Zhou Ziheng, Prügel-Bennett Adam, Damper Robert I
Information: Signals, Images, Systems Research Group, School of Electronics and Computer Science, University of Southampton, Highfield, UK.
IEEE Trans Pattern Anal Mach Intell. 2006 Nov;28(11):1738-52. doi: 10.1109/TPAMI.2006.214.
Extracting full-body motion of walking people from monocular video sequences in complex, real-world environments is an important and difficult problem, going beyond simple tracking, whose satisfactory solution demands an appropriate balance between use of prior knowledge and learning from data. We propose a consistent Bayesian framework for introducing strong prior knowledge into a system for extracting human gait. In this work, the strong prior is built from a simple articulated model having both time-invariant (static) and time-variant (dynamic) parameters. The model is easily modified to cater to situations such as walkers wearing clothing that obscures the limbs. The statistics of the parameters are learned from high-quality (indoor laboratory) data and the Bayesian framework then allows us to "bootstrap" to accurate gait extraction on the noisy images typical of cluttered, outdoor scenes. To achieve automatic fitting, we use a hidden Markov model to detect the phases of images in a walking cycle. We demonstrate our approach on silhouettes extracted from fronto-parallel ("sideways on") sequences of walkers under both high-quality indoor and noisy outdoor conditions. As well as high-quality data with synthetic noise and occlusions added, we also test walkers with rucksacks, skirts, and trench coats. Results are quantified in terms of chamfer distance and average pixel error between automatically extracted body points and corresponding hand-labeled points. No one part of the system is novel in itself, but the overall framework makes it feasible to extract gait from very much poorer quality image sequences than hitherto. This is confirmed by comparing person identification by gait using our method and a well-established baseline recognition algorithm.

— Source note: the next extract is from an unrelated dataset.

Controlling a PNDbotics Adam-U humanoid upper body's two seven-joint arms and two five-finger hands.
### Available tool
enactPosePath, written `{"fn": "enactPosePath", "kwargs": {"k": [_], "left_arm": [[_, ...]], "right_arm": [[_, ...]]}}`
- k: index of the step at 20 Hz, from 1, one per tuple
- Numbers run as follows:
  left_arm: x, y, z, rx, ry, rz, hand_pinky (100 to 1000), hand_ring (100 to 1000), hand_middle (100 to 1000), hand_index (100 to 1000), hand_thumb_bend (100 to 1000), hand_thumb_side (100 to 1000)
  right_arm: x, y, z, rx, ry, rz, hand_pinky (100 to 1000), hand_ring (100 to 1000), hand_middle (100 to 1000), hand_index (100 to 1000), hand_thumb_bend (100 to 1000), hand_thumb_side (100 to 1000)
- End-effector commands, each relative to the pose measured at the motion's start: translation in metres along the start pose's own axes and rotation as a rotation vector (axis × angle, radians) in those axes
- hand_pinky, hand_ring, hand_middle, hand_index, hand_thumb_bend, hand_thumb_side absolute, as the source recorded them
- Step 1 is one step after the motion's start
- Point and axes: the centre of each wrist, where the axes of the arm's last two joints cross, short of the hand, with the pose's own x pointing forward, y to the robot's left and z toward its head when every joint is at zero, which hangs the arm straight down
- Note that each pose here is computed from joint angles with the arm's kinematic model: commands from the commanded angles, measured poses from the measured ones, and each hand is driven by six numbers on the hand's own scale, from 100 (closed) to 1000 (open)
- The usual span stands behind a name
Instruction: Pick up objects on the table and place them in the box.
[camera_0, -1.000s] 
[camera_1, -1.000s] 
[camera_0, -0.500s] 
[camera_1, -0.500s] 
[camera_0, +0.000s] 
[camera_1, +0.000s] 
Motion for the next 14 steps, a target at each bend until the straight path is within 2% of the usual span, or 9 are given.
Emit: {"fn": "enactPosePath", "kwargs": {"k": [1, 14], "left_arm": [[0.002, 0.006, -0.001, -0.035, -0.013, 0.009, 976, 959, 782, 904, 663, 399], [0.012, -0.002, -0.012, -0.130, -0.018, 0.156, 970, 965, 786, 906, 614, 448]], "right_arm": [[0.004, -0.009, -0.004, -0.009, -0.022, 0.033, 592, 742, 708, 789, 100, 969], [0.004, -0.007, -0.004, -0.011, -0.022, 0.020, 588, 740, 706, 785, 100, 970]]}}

在复杂的现实世界环境中,从单目视频序列中提取行人的全身运动是一个重要且困难的问题,它超越了简单的跟踪,其令人满意的解决方案需要在使用先验知识和从数据中学习之间取得适当的平衡。我们提出了一个一致的贝叶斯框架,用于将强大的先验知识引入到一个提取人类步态的系统中。在这项工作中,强大的先验是基于一个具有时不变(静态)和时变(动态)参数的简单关节模型构建的。该模型很容易修改以适应诸如行人穿着遮挡四肢的衣物等情况。参数的统计信息是从高质量(室内实验室)数据中学习得到的,然后贝叶斯框架使我们能够在杂乱的室外场景中典型的有噪声图像上“引导”出准确的步态提取。为了实现自动拟合,我们使用隐马尔可夫模型来检测步行周期中图像的相位。我们在高质量室内和有噪声室外条件下从行人的正平行(“侧面”)序列中提取的轮廓上展示了我们的方法。除了添加了合成噪声和遮挡的高质量数据外,我们还测试了背着背包、穿着裙子和风衣的行人。结果根据倒角距离以及自动提取的身体点与相应手动标注点之间的平均像素误差进行量化。系统的任何一个部分本身都不是新颖的,但总体框架使得从比以往质量差得多的图像序列中提取步态成为可能。通过使用我们的方法和一种成熟的基线识别算法比较基于步态的人员识别来证实了这一点。